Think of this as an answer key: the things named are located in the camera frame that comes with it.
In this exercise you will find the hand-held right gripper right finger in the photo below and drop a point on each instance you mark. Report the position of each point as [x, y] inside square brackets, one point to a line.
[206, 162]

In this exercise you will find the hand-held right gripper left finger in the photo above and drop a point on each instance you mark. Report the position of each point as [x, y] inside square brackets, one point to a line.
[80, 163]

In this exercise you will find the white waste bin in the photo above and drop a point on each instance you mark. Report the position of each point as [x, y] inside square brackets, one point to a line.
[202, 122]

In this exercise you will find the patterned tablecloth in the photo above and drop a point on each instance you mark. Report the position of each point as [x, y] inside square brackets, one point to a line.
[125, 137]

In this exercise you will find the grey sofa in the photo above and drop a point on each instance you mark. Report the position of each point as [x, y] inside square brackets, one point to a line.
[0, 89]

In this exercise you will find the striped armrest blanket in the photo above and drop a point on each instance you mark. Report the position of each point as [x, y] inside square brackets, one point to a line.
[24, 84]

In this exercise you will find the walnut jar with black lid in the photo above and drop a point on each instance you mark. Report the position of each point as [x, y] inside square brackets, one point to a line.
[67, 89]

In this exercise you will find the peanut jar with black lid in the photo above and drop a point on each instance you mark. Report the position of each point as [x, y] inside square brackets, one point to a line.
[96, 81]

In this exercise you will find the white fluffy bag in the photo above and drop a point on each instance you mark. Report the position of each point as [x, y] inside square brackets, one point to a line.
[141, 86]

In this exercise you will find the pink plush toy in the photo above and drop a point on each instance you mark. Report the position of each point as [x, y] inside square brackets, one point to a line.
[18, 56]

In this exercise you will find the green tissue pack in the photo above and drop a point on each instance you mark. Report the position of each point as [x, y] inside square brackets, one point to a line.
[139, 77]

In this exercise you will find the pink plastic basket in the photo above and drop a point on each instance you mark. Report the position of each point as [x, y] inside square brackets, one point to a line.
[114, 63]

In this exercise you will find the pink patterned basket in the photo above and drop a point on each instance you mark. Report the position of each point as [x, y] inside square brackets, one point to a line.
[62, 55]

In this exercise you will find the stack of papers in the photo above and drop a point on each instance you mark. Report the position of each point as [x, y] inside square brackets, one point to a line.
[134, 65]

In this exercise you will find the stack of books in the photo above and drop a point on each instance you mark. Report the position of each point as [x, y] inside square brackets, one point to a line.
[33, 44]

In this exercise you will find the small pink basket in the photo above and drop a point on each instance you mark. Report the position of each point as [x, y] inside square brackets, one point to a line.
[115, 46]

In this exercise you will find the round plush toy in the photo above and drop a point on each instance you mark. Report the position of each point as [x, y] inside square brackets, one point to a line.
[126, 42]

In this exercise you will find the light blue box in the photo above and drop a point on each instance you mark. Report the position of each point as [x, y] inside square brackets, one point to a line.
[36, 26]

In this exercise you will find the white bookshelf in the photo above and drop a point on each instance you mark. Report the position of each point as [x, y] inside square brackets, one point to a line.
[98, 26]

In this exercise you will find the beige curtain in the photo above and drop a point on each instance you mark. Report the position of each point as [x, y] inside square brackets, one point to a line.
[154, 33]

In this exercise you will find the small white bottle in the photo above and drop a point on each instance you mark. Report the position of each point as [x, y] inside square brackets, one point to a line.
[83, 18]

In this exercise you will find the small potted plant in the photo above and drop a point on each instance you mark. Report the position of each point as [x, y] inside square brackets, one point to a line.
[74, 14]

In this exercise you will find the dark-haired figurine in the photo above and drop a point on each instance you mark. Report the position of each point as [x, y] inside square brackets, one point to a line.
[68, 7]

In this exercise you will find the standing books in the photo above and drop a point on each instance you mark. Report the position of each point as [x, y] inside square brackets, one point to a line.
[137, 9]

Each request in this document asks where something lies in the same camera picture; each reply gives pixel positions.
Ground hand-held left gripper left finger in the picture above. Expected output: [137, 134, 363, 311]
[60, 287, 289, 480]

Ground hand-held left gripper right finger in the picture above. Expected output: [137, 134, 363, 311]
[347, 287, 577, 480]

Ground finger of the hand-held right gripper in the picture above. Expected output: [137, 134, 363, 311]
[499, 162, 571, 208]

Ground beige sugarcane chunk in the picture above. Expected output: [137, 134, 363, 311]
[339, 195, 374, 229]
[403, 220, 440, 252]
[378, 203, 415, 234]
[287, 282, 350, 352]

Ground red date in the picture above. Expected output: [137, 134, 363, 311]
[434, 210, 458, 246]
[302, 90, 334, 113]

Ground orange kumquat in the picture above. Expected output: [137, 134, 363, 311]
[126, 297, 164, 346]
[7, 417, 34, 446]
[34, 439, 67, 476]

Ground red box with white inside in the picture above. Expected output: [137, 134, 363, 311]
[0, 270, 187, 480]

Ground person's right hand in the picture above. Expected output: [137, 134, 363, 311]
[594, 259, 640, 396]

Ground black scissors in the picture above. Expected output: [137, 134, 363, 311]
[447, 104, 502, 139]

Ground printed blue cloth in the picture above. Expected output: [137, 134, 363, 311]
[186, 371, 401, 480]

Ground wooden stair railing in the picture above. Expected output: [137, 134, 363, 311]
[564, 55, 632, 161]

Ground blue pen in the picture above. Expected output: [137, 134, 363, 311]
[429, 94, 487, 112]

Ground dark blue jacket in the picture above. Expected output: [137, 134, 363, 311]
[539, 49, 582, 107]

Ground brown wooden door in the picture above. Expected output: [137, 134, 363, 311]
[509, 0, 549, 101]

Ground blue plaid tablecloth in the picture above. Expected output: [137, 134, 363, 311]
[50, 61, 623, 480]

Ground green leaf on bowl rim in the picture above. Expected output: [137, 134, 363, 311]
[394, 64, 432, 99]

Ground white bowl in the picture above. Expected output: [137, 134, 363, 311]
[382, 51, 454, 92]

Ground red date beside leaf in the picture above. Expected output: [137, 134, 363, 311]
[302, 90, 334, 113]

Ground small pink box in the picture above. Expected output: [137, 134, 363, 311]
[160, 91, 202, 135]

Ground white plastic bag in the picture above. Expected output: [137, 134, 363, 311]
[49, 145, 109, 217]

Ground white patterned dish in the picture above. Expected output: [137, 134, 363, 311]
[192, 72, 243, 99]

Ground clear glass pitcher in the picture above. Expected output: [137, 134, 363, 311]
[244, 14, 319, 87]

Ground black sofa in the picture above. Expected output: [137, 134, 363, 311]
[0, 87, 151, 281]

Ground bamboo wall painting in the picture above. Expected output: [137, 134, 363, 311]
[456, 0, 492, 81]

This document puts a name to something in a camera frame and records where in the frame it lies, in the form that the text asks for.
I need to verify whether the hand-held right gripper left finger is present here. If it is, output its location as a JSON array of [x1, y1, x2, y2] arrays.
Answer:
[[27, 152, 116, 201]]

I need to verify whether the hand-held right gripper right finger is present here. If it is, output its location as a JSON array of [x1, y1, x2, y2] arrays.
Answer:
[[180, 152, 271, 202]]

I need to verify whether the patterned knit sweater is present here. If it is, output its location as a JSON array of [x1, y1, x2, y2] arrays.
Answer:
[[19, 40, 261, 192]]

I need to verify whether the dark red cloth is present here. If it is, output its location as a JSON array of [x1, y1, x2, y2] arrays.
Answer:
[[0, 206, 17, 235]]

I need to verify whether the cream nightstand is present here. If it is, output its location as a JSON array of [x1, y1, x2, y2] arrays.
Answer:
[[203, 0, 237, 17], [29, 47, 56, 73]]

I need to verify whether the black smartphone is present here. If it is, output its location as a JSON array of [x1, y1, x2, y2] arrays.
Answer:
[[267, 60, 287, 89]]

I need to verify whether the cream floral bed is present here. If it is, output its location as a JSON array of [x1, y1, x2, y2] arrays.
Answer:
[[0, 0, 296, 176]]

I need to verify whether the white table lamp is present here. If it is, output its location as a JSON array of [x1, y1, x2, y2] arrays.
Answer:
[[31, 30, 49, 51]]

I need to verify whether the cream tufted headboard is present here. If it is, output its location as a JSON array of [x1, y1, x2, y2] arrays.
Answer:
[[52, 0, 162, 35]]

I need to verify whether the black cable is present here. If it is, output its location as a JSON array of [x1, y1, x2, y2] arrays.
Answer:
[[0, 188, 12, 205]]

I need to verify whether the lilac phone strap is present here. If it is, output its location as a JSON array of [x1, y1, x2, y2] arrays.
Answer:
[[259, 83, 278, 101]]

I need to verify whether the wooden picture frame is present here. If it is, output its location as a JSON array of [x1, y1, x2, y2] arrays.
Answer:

-*-*-

→ WHAT YOU ARE ASKED TO DO:
Find and copy each line above holding "cream".

→ EXPECTED ANSWER:
I need to verify whether the cream nightstand is present here. If it is, output its location as a JSON array of [x1, y1, x2, y2] arrays.
I need to verify whether the cream floral bed is present here. If it is, output its location as a JSON array of [x1, y1, x2, y2] arrays.
I need to verify whether the cream tufted headboard is present here. If it is, output its location as a JSON array of [x1, y1, x2, y2] arrays.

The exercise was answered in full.